Correspondance de Voltaire/1769/Lettre 7671

Correspondance : année 1769GarnierŒuvres complètes de Voltaire, tome 46 (p. 456-458).
7671. — À M. LE COMTE D’ARGENTAL.
20 septembre.

Mon cher ange, on veut que je vous prie de recommander M. de Mondion à M. le duc de Praslin. Je vous en prie de tout mon cœur, vous et Mme d’Argental. M. le duc de Praslin sait de quoi il s’agit, il connaît M. de Mondion, il le protège, et vous ne ferez qu’affermir M. le duc de Praslin dans ses bontés pour lui.

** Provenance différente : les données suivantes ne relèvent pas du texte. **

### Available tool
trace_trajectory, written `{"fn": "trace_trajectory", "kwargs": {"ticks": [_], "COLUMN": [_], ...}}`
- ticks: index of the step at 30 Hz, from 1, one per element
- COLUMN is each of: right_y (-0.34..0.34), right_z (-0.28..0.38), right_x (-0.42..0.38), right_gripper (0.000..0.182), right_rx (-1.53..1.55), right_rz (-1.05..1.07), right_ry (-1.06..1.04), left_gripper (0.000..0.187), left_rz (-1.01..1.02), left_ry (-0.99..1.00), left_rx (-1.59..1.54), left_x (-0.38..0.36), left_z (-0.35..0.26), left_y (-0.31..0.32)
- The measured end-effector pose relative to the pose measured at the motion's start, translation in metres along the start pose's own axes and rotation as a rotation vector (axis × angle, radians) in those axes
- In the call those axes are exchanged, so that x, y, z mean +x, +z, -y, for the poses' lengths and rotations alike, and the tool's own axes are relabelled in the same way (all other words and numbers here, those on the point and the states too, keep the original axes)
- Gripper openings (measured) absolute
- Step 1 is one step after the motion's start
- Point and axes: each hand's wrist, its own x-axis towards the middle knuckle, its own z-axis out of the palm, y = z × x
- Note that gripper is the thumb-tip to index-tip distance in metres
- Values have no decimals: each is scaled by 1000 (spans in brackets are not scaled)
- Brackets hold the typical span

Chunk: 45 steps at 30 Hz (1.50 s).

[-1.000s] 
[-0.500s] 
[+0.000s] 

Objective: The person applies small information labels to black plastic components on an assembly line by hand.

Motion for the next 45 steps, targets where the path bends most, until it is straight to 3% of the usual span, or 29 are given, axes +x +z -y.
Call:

Quoique je sois actuellement dans un département qui n’a rien de commun avec les vers, cependant je viens de relire cette scène de Pandore. Je la trouve assez bien filée, et les raisons de Mercure très-bonnes ; mais je n’aime point le couplet de Némésis :


Je ne veux que vous apprendre
À plaire, à brûler toujours.


Le mot de brûler me choque, et n’est point officieux pour la musique ; je suis tenté de tourner ainsi ce couplet[1]:


némésis, sous la figure de Mercure.

Confiez-vous à moi ; je viens pour vous apprendre
Le grand secret d’aimer et de plaire toujours

pandore.

Ah ! si je le croyais !

némésis.

Ah ! si JC’est trop vous en défendre :
J’éternise vos amours.
Et vous craignez de m’ententre, etc.

Je suis encore dans une profonde ignorance sur cet ordre donné par M. le maréchal de Richelieu de représenter à Fontainebleau les Guèbres. M. de Ximenès est le seul qui m’en ait parlé ; la chose devrait être, mais c’est probablement une raison de croire qu’elle ne sera pas. C’est beaucoup qu’on donne à Fontainebleau le divertissement de la Princesse de Navarre, les Scythes, Mèrope et Tancrède.

Lacombe doit avoir vendu plus de Guèbres qu’il ne dit ; mais le marché a été mal fait, on ne peut plus y revenir : j’en suis fâché pour Lekain ; mais dans quelque temps je tâcherai de l’indemniser.

Je viens à des affaires plus graves : c’est le succès de l’avis que vous donnâtes à Sirven ; vous aviez seul raison. Tout le parlement de Toulouse est pour Sirven, si j’en crois les nouvelles que je reçois aujourd’hui. On remettra cette famille aussi innocente que malheureuse dans tous ses droits. Je vous le dis et le redis, il s’est fait depuis dix ans une prodigieuse révolution dans tous les parlements du royaume, excepté dans la grand’chambre de Paris. Il faut laisser mourir les vieux assassins du chevalier de La Barre, qui sont en horreur dans l’Europe entière. Un grand souverain[2] me mandait, il y a quelques jours, qu’il les aurait fait enfermer dans les Petites-Maisons de son pays pour toute leur vie.

On ne peut pas assembler les hommes dans la plaine de Grenelle pour leur prêcher la raison ; mais on éclaire, par des livres de plus d’un genre, les jeunes gens qui sont dignes d’être éclairés, et la lumière se propage d’un bout de l’Europe à l’autre. Les Welches sont toujours les derniers à s’instruire, mais ils s’instruisent à la fin : j’entends les honnêtes gens, car pour les convulsionnaires, les bedeaux de paroisse et les porte-Dieu, il ne faut pas s’embarrasser d’eux.

Adieu, mon divin ange ; rien n’est plus doux que de faire un peu de bien.

  1. Voltaire ne le changea pourtant pas ; voyez, tome III, l’acte V de Pandore.
  2. L’impératrice Catherine II ; voyez lettre 7594.